*Instructions for the task*
Would you retype every line below without changing anything?

*Given material*
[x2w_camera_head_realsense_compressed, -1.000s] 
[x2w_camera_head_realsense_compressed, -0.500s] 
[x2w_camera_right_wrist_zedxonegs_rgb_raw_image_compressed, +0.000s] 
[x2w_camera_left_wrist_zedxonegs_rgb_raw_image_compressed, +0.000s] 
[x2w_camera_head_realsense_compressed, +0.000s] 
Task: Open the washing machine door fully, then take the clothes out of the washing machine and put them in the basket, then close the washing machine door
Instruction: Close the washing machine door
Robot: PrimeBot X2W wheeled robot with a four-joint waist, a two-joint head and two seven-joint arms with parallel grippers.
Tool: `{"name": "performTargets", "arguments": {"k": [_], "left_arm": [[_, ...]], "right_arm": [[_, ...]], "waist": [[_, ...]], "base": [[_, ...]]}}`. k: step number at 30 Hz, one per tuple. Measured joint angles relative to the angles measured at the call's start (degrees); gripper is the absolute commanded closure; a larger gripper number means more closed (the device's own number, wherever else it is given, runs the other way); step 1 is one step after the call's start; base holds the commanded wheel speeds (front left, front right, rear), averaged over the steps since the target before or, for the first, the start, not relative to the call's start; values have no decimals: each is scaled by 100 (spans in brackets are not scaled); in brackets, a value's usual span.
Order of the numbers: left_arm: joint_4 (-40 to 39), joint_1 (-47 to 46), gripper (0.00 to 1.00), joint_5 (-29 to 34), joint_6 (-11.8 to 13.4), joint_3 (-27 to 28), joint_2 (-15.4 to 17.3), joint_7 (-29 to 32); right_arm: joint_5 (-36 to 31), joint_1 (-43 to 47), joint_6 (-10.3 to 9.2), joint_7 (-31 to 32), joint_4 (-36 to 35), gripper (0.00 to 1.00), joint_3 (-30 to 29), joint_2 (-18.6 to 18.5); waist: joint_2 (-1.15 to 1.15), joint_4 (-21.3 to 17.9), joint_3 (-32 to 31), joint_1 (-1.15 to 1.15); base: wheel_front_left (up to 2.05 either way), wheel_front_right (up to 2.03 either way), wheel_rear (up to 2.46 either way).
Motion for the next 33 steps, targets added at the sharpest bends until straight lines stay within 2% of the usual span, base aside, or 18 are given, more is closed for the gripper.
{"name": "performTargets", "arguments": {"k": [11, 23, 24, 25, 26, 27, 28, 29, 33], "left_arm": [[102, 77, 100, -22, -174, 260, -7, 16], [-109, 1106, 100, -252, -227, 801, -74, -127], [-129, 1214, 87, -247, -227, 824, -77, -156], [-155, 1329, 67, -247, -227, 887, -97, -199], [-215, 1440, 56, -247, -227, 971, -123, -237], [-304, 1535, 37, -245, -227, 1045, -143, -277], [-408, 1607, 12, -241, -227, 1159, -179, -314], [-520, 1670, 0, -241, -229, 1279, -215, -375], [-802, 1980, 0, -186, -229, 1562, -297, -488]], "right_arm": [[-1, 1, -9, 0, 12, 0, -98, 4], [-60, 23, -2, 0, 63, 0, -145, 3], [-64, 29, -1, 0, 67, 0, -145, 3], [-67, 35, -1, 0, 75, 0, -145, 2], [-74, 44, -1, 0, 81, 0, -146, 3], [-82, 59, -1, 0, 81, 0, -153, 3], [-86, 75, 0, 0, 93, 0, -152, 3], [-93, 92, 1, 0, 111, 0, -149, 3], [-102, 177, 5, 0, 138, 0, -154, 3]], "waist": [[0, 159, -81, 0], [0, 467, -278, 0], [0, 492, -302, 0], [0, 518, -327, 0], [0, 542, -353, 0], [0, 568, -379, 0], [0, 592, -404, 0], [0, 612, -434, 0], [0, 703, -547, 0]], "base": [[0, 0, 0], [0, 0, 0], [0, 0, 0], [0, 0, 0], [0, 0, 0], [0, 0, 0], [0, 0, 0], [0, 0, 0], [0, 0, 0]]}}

*Task solution*
[x2w_camera_head_realsense_compressed, -1.000s] 
[x2w_camera_head_realsense_compressed, -0.500s] 
[x2w_camera_right_wrist_zedxonegs_rgb_raw_image_compressed, +0.000s] 
[x2w_camera_left_wrist_zedxonegs_rgb_raw_image_compressed, +0.000s] 
[x2w_camera_head_realsense_compressed, +0.000s] 
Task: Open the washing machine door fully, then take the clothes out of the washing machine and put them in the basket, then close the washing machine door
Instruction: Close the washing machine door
Robot: PrimeBot X2W wheeled robot with a four-joint waist, a two-joint head and two seven-joint arms with parallel grippers.
Tool: `{"name": "performTargets", "arguments": {"k": [_], "left_arm": [[_, ...]], "right_arm": [[_, ...]], "waist": [[_, ...]], "base": [[_, ...]]}}`. k: step number at 30 Hz, one per tuple. Measured joint angles relative to the angles measured at the call's start (degrees); gripper is the absolute commanded closure; a larger gripper number means more closed (the device's own number, wherever else it is given, runs the other way); step 1 is one step after the call's start; base holds the commanded wheel speeds (front left, front right, rear), averaged over the steps since the target before or, for the first, the start, not relative to the call's start; values have no decimals: each is scaled by 100 (spans in brackets are not scaled); in brackets, a value's usual span.
Order of the numbers: left_arm: joint_4 (-40 to 39), joint_1 (-47 to 46), gripper (0.00 to 1.00), joint_5 (-29 to 34), joint_6 (-11.8 to 13.4), joint_3 (-27 to 28), joint_2 (-15.4 to 17.3), joint_7 (-29 to 32); right_arm: joint_5 (-36 to 31), joint_1 (-43 to 47), joint_6 (-10.3 to 9.2), joint_7 (-31 to 32), joint_4 (-36 to 35), gripper (0.00 to 1.00), joint_3 (-30 to 29), joint_2 (-18.6 to 18.5); waist: joint_2 (-1.15 to 1.15), joint_4 (-21.3 to 17.9), joint_3 (-32 to 31), joint_1 (-1.15 to 1.15); base: wheel_front_left (up to 2.05 either way), wheel_front_right (up to 2.03 either way), wheel_rear (up to 2.46 either way).
Motion for the next 33 steps, targets added at the sharpest bends until straight lines stay within 2% of the usual span, base aside, or 18 are given, more is closed for the gripper.
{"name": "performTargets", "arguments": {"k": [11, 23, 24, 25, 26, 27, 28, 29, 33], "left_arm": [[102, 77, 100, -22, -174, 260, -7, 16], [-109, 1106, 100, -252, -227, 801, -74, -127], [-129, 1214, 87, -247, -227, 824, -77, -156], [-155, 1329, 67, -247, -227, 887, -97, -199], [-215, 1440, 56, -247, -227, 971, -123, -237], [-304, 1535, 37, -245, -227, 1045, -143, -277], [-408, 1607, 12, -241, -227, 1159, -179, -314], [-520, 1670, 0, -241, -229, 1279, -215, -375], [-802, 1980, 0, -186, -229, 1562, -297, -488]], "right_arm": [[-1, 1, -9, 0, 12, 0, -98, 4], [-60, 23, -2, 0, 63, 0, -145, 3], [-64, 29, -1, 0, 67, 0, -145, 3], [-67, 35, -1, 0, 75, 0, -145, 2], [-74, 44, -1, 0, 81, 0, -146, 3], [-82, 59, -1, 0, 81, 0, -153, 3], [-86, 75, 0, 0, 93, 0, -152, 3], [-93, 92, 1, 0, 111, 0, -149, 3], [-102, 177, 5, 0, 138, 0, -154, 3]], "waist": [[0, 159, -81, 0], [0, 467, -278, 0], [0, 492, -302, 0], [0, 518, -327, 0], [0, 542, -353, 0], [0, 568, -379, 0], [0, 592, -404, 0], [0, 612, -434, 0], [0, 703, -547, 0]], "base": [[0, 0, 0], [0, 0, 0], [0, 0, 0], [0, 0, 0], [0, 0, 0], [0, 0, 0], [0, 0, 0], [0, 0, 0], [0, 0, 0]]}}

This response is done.